Clinical Pearls for Toradol (Ketorolac)

Short-term NSAID for moderate–severe acute pain: follow strict 5-day limit, use lowest effective dose, and guard against renal, GI, and bleeding risks—especially in older adults or those on anticoagulants/SSRIs/diuretics.

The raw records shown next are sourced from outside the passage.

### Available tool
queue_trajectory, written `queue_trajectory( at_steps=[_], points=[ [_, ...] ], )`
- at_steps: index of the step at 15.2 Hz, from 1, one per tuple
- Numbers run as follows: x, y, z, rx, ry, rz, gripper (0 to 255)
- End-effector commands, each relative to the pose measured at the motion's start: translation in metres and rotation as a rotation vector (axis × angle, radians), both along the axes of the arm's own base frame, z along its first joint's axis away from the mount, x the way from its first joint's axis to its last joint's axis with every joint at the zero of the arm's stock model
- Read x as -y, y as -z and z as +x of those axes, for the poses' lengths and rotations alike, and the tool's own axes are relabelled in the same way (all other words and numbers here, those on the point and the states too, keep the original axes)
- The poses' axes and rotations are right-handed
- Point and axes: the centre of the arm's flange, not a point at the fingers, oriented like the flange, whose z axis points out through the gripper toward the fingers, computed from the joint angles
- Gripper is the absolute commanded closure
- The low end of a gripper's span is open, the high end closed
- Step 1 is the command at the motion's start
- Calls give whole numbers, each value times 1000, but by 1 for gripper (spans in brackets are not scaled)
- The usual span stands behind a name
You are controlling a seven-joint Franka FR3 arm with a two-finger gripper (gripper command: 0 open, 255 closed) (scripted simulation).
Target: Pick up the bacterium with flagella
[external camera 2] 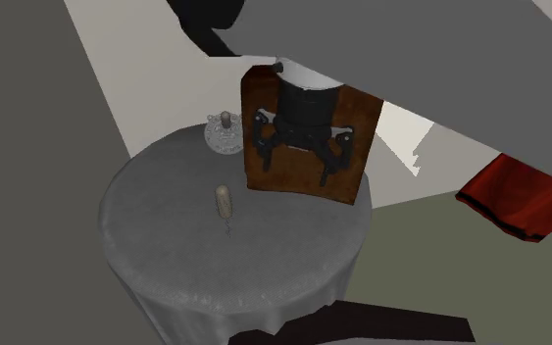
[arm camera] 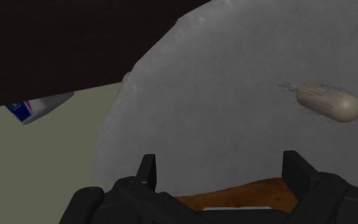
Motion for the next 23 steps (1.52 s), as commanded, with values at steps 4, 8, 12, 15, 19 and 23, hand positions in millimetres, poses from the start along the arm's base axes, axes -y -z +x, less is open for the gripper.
queue_trajectory(
  at_steps=[4,8,12,15,19,23],
  points=[
    [-56,18,-18,76,25,45,0],
    [-102,34,-31,135,43,79,0],
    [-115,49,-34,151,48,88,0],
    [-115,65,-34,151,48,88,0],
    [-115,79,-34,151,48,88,0],
    [-116,79,-35,151,48,88,255]
  ],
)
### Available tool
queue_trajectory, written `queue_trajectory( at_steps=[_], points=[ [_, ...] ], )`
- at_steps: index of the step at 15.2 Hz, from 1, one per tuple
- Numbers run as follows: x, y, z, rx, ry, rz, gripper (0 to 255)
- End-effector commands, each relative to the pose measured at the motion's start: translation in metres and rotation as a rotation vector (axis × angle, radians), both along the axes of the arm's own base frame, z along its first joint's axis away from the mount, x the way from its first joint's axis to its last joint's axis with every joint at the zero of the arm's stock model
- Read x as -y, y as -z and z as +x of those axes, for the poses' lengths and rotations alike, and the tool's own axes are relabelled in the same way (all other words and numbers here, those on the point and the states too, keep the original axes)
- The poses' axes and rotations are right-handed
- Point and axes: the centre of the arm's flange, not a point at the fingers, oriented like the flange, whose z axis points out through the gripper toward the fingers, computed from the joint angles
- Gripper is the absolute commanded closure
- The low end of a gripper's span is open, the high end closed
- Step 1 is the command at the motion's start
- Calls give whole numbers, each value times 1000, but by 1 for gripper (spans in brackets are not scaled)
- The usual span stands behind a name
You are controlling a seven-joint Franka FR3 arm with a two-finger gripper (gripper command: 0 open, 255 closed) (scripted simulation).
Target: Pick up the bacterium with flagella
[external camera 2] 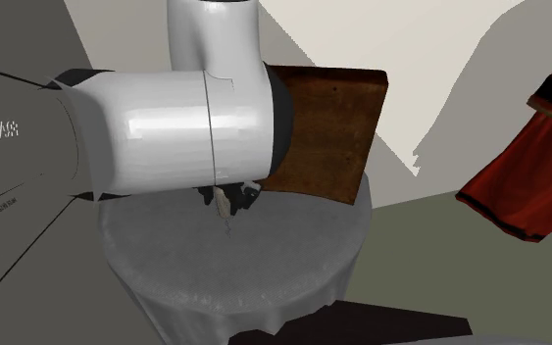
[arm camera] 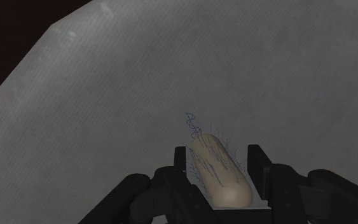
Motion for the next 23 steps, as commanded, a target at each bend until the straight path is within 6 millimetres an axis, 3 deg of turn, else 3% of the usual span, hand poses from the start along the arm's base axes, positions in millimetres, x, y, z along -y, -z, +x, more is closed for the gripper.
queue_trajectory(
  at_steps=[1,6,21,23],
  points=[
    [0,0,0,-1,0,0,255],
    [0,0,0,-1,0,0,255],
    [0,-79,0,-1,0,0,255],
    [0,-80,0,-1,0,0,255]
  ],
)
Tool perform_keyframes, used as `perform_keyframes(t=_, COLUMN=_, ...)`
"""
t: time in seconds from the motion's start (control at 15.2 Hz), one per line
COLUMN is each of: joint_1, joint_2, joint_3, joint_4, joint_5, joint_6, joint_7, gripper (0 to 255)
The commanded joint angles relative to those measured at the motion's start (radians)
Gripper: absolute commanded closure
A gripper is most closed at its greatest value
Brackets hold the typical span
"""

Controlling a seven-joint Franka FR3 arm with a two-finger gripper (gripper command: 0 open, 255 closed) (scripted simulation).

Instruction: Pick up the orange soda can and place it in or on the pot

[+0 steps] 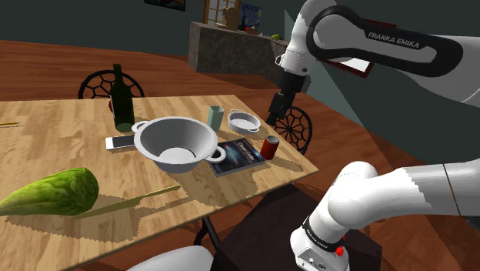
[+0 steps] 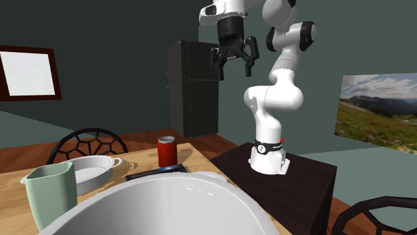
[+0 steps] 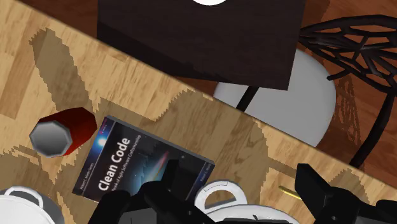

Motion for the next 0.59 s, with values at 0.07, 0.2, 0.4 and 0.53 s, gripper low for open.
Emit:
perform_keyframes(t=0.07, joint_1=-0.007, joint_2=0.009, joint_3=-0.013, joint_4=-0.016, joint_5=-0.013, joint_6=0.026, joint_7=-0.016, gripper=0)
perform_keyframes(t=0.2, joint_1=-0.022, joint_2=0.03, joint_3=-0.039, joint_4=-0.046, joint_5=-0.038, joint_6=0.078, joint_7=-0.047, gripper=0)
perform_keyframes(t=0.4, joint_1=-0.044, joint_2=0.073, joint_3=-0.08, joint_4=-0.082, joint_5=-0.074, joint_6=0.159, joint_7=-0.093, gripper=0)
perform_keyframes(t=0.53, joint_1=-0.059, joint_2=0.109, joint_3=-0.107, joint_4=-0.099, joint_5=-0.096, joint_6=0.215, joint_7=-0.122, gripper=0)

1. Indication & Role in Therapy
  • Potent NSAID for short-term (≤5 days) management of moderate–severe acute pain.
  • Not for mild pain or chronic conditions.
  • Opioid-sparing; useful peri-op and in ED.
2. Duration & Safety Limits
  • Maximum total duration across all routes: 5 days.
  • Longer use ↑ GI bleeding, renal injury, and CV risk.
  • Avoid pre-op CABG; avoid active ulcer or recent GI bleed.
3. Dosing (Use Lowest Effective)
  • IV/IM: 15–30 mg q6h PRN. Typical max 60 mg/day (≥65 yrs, low weight, or renal risk) or 120 mg/day (younger/healthy).
  • PO: 10 mg q6h PRN; max 40 mg/day.
  • Prefer to avoid overlap with other NSAIDs.
4. Age, Renal, & Hepatic Adjustments
  • Avoid if CrCl < 30 mL/min or in AKI/advanced CKD.
  • Elderly: start low (e.g., 15 mg IV/IM) and limit total daily dose.
  • Hepatic disease: use caution; monitor symptoms/LFTs (avoid beyond 5 days).
5. Major Drug Interactions
  • Bleeding risk: anticoagulants, antiplatelets, SSRIs/SNRIs, corticosteroids.
  • Renal risk: ACEi/ARBs, diuretics, calcineurin inhibitors, other nephrotoxins.
  • Avoid combination with other NSAIDs or aspirin for analgesia.
6. Clinical Application Pearls
  • Consider single IV dose in ED for renal colic, MSK injury, post-op pain, migraine (with anti-emetic), when opioid-sparing desired.
  • Hydrate patients at renal risk; reassess pain at 30–60 min.
  • Document start/stop dates to enforce 5-day limit.
7. Transition After Ketorolac
  • For continued analgesia after day 5: switch to acetaminophen or a different NSAID if appropriate risk profile.
  • Avoid overlapping NSAIDs; consider GI protection in high-risk patients.
8. Adverse Effects & Monitoring
  • GI: dyspepsia, ulcer, bleed—consider PPI if risk ↑ (age ≥65, anticoagulants, prior ulcer).
  • Renal: rising SCr, ↓ urine output—hold if AKI suspected.
  • CV/Fluid: edema, HTN exacerbation—monitor BP/weight in CHF.
Quick Dosing Reference
Route Typical Dose Max/Day Special Notes
IV/IM 15–30 mg q6h PRN 60 mg (elderly/renal risk) or 120 mg (younger/healthy) Start low in ≥65 yrs or low body weight; reassess after first dose.
Oral 10 mg q6h PRN 40 mg Use only as continuation after parenteral or as short oral course ≤5 days.

All routes combined must not exceed 5 total treatment days.

This quick reference is for clinicians and does not replace full prescribing information or institutional policy.